Task statement:
Leave out any picture and return the remaining listing below exactly as given.

**** Data excerpt

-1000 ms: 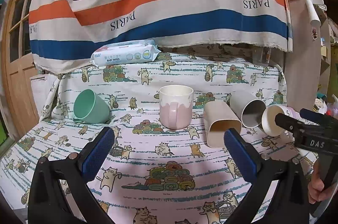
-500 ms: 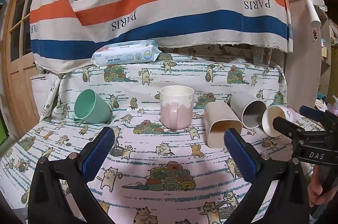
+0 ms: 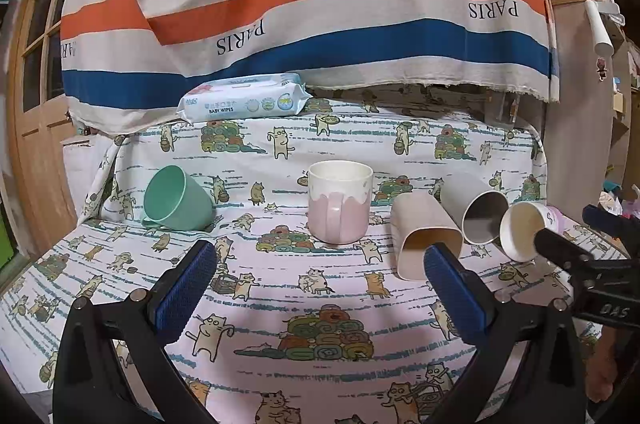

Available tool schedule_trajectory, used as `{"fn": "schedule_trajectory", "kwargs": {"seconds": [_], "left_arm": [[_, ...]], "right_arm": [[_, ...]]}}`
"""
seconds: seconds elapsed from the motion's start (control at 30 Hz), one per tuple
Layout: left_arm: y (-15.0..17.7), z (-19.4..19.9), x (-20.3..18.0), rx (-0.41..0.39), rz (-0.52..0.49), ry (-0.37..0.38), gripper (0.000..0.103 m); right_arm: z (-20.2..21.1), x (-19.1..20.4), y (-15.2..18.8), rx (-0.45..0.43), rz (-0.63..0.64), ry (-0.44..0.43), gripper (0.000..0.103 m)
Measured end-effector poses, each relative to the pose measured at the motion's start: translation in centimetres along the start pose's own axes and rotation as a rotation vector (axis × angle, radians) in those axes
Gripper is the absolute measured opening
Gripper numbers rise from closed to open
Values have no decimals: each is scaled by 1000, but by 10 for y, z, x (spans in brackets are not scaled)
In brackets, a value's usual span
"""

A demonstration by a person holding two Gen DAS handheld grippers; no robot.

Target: Flip cup upside down

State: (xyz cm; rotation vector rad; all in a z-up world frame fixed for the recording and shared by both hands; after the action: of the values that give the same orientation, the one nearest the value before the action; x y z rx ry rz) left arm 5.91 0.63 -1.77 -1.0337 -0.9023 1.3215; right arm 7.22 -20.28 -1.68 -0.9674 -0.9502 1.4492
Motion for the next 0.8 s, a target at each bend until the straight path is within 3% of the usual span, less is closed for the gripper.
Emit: {"fn": "schedule_trajectory", "kwargs": {"seconds": [0.23,0.33,0.4,0.47,0.57,0.7,0.8], "left_arm": [[0,-3,6,12,16,-45,103],[-5,-14,10,6,5,-82,103],[-1,-26,17,68,18,-124,103],[6,-31,24,113,70,-72,103],[5,-22,33,68,125,-45,103],[3,-16,20,48,70,-19,103],[0,-10,9,17,13,-23,103]], "right_arm": [[8,10,-19,53,45,11,103],[6,22,-35,142,31,-64,103],[5,28,-45,188,-2,-111,102],[3,32,-54,234,-57,-172,102],[-19,37,-59,380,-102,-178,102],[-58,40,-56,549,-161,-199,102],[-95,49,-47,750,-144,-216,88]]}}
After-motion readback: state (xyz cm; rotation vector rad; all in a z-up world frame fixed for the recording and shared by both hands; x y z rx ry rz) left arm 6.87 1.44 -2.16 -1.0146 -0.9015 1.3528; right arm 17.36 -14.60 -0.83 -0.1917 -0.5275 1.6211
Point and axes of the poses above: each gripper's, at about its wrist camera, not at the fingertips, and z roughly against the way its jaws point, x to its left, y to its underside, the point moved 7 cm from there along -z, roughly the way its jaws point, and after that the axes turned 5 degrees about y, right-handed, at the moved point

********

Solution for this exercise:
-1000 ms: 
-500 ms: 
+0 ms: 

Available tool schedule_trajectory, used as `{"fn": "schedule_trajectory", "kwargs": {"seconds": [_], "left_arm": [[_, ...]], "right_arm": [[_, ...]]}}`
"""
seconds: seconds elapsed from the motion's start (control at 30 Hz), one per tuple
Layout: left_arm: y (-15.0..17.7), z (-19.4..19.9), x (-20.3..18.0), rx (-0.41..0.39), rz (-0.52..0.49), ry (-0.37..0.38), gripper (0.000..0.103 m); right_arm: z (-20.2..21.1), x (-19.1..20.4), y (-15.2..18.8), rx (-0.45..0.43), rz (-0.63..0.64), ry (-0.44..0.43), gripper (0.000..0.103 m)
Measured end-effector poses, each relative to the pose measured at the motion's start: translation in centimetres along the start pose's own axes and rotation as a rotation vector (axis × angle, radians) in those axes
Gripper is the absolute measured opening
Gripper numbers rise from closed to open
Values have no decimals: each is scaled by 1000, but by 10 for y, z, x (spans in brackets are not scaled)
In brackets, a value's usual span
"""

A demonstration by a person holding two Gen DAS handheld grippers; no robot.

Target: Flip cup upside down

State: (xyz cm; rotation vector rad; all in a z-up world frame fixed for the recording and shared by both hands; after the action: of the values that give the same orientation, the one nearest the value before the action; x y z rx ry rz) left arm 5.91 0.63 -1.77 -1.0337 -0.9023 1.3215; right arm 7.22 -20.28 -1.68 -0.9674 -0.9502 1.4492
Motion for the next 0.8 s, a target at each bend until the straight path is within 3% of the usual span, less is closed for the gripper.
Emit: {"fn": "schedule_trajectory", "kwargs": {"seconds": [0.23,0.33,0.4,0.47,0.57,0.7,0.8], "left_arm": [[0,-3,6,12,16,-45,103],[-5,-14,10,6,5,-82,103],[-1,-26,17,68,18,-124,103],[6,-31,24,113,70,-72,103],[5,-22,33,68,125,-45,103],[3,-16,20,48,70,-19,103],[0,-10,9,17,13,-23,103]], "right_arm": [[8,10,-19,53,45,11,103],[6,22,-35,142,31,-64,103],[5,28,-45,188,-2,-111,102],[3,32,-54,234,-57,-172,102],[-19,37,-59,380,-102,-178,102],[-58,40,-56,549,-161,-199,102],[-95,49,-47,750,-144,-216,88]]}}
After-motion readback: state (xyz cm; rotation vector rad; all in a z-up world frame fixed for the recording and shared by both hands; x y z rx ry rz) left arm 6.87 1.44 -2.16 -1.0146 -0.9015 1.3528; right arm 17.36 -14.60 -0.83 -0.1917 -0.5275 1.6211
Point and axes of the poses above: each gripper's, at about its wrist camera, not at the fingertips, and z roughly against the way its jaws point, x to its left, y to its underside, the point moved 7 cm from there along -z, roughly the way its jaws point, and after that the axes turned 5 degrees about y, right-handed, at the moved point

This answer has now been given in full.